Over the years, the changes witnessed in Medicare provisions have been driven by population dynamics such as needs and market assessments. The Dual Eligible Special Needs Plan (D-SNP) is a type of Medicare Advantage Special Needs Plan. Most of the plans under the platform are managed under the Health Maintenance Organization (HMO) plans and a few others under the Preferred Provider Organization (PPO) setups.

According to the initiators, the new Medicare Advantage (MA) plan was launched to cover persons suffering specifically identified diseases or characteristics. As of now, the D-SNPs only enroll persons with dual eligibility status. A study published by the Department of Health shows there are slightly more than 10 million people with dual eligibility. Most of these people need dedicated assistance on matters; physical health, behavioral health, and long-term support. Dual eligible represents about 20 percent of the entire Medicare population across the nation. However, statistics show a significant number of people with Medicaid and Medicare benefits are yet to enroll in a D-SNP.

The ambiguity in enrollment guidelines was largely because individuals approved for D-SNPs automatically fit into the Special Enrollment Period (SEP). Prospects can choose to enroll during the SEP or the appointed MA enrollment window. The beneficiaries must maintain their dual eligibility. Recently, CMS announced a few changes. At the start of January 2019, Dual SEP beneficiaries will be eligible to make a single change per quarter. The change should be made within the first 9 months of the year—January through September.

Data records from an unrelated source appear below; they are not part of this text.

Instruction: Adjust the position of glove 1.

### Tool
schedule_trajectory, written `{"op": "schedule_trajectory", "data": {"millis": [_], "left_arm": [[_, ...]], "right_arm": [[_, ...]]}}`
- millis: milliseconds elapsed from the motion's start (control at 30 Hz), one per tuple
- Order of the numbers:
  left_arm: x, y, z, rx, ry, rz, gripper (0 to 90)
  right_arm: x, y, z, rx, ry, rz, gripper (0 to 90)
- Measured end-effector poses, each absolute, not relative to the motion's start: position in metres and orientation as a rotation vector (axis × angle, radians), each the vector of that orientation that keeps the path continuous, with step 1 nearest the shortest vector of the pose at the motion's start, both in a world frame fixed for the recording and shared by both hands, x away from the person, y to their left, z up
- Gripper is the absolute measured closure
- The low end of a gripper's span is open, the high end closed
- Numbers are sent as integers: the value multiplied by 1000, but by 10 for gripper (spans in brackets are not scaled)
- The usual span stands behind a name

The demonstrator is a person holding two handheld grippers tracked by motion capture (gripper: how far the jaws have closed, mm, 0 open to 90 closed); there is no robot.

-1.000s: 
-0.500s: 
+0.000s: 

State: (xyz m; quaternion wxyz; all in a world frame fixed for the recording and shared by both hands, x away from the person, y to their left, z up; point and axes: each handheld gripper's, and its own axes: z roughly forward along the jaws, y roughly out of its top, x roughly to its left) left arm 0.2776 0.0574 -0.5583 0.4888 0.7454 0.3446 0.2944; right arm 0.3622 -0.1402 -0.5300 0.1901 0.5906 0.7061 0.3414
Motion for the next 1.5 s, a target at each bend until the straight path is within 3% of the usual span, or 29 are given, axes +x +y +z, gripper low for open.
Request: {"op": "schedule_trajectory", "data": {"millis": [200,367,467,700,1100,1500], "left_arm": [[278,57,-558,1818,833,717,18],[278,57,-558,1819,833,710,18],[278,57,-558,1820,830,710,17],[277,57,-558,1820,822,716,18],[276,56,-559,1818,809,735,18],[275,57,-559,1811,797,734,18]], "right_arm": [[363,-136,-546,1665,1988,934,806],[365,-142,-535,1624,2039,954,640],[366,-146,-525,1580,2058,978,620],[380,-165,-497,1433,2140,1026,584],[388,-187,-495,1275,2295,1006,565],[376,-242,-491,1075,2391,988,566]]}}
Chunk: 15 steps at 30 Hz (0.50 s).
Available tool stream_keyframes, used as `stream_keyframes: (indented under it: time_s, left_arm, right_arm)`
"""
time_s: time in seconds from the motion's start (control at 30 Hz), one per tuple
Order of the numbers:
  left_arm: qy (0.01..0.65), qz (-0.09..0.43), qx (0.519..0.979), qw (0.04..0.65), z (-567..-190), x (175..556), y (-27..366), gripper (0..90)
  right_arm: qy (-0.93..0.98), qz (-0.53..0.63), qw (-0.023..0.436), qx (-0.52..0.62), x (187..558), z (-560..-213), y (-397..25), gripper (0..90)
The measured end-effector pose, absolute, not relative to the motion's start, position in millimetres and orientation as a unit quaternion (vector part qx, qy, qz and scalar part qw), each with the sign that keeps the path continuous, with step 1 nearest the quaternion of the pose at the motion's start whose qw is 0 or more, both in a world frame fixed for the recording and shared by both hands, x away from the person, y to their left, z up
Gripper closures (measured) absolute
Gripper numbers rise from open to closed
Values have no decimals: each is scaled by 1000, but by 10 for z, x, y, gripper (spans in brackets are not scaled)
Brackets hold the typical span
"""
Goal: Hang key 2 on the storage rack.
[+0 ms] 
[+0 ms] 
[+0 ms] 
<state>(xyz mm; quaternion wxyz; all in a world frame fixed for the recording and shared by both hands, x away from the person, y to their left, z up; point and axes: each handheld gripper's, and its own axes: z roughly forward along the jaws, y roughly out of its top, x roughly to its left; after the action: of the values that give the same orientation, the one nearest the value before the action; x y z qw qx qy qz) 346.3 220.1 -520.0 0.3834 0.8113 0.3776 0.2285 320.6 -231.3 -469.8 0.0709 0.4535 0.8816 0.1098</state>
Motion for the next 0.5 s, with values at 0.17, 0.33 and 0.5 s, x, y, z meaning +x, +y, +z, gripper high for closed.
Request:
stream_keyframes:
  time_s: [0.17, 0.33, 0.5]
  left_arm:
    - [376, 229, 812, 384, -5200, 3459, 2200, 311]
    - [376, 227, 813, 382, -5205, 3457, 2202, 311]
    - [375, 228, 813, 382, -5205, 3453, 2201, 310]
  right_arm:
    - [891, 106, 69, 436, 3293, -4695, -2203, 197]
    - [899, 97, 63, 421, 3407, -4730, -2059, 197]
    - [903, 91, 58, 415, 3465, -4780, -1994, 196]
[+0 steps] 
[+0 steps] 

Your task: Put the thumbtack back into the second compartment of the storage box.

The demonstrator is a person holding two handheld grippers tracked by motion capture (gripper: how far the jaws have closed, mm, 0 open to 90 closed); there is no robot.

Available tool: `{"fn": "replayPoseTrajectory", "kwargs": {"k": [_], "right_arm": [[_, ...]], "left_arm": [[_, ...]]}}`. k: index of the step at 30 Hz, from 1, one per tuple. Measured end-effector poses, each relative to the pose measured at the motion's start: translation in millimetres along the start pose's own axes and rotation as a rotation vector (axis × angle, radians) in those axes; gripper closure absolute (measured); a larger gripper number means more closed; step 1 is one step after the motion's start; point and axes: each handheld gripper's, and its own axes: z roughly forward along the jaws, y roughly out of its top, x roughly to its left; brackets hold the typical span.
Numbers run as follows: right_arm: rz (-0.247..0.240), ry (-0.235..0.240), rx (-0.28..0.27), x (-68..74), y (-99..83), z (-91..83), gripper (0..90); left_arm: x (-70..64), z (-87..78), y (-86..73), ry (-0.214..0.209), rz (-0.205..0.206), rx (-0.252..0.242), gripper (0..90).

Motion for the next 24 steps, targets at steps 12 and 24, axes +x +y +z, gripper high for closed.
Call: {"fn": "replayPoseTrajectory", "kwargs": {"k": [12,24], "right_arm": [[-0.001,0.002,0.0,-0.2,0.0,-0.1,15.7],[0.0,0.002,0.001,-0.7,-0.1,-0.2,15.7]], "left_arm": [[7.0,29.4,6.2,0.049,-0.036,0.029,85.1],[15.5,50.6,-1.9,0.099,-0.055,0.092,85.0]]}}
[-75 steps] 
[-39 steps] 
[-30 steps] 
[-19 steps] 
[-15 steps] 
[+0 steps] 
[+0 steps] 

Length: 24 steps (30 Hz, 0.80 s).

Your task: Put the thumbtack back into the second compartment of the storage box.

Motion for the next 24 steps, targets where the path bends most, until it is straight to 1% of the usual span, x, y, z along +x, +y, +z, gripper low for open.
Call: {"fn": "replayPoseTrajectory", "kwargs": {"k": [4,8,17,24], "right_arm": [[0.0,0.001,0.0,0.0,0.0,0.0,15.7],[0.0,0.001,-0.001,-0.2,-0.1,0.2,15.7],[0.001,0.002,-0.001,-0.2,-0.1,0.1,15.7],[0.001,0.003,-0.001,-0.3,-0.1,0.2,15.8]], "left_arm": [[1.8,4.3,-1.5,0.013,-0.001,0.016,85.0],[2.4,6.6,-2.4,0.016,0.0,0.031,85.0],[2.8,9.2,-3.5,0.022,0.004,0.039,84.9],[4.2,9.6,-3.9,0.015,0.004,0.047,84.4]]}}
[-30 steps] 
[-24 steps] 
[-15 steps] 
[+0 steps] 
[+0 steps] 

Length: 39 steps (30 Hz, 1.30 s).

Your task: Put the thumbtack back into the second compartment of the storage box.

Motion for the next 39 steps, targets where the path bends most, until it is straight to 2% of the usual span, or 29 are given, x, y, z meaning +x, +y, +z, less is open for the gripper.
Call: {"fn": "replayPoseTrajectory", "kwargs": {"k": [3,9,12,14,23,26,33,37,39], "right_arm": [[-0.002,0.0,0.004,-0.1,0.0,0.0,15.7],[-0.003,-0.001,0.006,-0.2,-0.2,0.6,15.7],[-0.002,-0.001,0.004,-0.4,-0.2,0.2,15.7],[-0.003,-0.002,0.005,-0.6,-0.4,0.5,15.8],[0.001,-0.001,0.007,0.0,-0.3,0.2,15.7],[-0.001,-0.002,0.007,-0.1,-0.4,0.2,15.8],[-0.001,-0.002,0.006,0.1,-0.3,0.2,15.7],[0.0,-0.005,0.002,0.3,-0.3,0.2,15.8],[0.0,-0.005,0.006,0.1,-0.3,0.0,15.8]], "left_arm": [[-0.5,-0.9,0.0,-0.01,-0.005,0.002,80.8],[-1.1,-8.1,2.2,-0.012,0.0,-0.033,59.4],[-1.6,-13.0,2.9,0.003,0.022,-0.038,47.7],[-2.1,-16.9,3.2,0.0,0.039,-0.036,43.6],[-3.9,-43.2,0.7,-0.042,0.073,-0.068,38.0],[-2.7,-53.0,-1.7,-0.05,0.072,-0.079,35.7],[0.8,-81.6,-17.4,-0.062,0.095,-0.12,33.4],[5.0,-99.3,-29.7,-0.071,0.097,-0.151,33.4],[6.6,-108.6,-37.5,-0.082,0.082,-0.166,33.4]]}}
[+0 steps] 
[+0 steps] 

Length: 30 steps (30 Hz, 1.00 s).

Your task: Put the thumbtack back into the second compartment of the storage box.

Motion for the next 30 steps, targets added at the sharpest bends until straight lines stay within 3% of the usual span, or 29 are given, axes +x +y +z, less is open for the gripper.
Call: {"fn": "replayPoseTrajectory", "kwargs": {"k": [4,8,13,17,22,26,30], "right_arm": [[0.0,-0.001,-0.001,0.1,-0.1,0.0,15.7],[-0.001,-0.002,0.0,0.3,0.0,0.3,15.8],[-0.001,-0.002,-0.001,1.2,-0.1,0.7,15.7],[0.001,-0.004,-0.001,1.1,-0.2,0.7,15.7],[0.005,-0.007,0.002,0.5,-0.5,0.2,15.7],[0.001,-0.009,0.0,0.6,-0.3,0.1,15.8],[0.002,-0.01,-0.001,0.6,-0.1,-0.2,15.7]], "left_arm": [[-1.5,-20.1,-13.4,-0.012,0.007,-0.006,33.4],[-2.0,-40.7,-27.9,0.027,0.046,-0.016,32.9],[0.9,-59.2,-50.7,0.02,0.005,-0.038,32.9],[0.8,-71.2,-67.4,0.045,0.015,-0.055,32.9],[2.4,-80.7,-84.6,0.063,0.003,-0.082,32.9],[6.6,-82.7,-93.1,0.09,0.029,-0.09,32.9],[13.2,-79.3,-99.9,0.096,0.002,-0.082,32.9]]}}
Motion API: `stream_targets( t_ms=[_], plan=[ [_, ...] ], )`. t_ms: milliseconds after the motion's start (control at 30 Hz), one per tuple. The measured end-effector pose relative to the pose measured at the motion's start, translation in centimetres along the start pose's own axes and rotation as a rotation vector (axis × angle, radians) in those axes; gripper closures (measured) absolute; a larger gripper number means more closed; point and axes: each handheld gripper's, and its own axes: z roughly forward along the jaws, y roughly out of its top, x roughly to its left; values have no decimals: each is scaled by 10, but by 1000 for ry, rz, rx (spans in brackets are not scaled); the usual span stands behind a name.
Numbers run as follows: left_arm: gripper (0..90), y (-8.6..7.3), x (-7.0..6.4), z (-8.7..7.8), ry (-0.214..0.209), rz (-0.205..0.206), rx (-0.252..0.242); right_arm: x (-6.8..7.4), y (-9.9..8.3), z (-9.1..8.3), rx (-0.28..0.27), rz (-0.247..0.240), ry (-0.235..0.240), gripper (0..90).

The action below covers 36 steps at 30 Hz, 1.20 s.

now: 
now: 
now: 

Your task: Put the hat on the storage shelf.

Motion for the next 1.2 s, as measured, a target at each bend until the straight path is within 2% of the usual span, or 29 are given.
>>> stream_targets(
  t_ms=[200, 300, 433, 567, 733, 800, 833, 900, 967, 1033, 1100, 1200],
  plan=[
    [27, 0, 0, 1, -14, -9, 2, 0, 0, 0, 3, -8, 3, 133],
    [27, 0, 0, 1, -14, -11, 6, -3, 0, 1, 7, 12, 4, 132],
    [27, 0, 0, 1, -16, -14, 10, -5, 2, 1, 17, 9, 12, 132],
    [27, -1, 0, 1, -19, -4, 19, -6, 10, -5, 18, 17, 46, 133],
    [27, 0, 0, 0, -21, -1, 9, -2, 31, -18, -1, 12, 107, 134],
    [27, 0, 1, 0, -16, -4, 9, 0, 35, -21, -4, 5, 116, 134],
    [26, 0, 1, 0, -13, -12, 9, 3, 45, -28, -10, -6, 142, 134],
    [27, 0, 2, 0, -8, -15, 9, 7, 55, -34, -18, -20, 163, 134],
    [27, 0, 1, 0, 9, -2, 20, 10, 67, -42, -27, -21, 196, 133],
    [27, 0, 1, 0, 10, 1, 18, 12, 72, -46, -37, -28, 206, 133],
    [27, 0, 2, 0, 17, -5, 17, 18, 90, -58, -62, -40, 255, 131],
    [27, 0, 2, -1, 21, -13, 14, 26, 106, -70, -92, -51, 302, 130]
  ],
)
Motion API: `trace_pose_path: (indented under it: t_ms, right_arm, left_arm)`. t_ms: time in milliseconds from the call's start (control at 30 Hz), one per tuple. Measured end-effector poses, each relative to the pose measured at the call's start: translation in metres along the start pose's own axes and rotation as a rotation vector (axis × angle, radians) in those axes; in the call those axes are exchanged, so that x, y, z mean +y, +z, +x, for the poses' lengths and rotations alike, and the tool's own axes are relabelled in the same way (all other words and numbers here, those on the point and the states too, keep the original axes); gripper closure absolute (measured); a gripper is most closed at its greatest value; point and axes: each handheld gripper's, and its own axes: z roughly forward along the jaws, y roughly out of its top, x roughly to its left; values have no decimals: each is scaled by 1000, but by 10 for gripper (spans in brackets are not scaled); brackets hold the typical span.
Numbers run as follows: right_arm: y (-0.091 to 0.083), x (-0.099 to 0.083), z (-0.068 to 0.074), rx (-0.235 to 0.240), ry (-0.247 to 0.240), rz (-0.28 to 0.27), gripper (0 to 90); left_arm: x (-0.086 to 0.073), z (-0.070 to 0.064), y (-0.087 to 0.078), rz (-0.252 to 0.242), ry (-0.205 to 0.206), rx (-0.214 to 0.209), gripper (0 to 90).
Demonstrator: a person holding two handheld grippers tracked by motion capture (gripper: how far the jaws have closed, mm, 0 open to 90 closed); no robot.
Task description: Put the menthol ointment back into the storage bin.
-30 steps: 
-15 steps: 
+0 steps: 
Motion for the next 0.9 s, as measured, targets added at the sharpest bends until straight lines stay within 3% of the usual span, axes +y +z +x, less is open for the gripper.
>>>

Before any individual is enrolled for D-SNP, their Medicaid eligibility must first be verified to streamline the care and service delivery. Most of this work is done by support personnel working under the various D-SNP carriers. The core Medicaid eligibility categories vary by what the respective states ascribe in their rules. The following categories are used in the approvals:
  • Qualified Medicare Beneficiary (QMB) Plus
  • Qualifying Individual (QI)
  • Qualified Medicare Beneficiary (QMB) Only
  • Qualified Disabled and Working Individual (QDWI)
  • Specified Low-Income Medicare Beneficiary (no other Medicaid) Only
  • Other Full Benefit Dual Eligible (FBDE)
  • Specified Low-Income Medicare Beneficiary (with other Medicaid) Plus
Types of Dual Special Needs Plans
The different categories of D-SNPs are arraigned based on type of beneficiaries enrolled in the programs. The model of care generally covers the unique need of the population; the target population and what the carriers are doing to serve the members. A CMS approved National Commission on Quality Assurance is tasked with the objective of evaluating the respective SNP models of care. According to CMS, the 4 types of D-SNPs are:

Dual Eligible Subset—for this category, admissibility is determined by the carrier with the help of a responsible state agency. The targets are segments of dual eligibles. The CMS is charged with making reviews and approvals for coverage based on the merits of each subset.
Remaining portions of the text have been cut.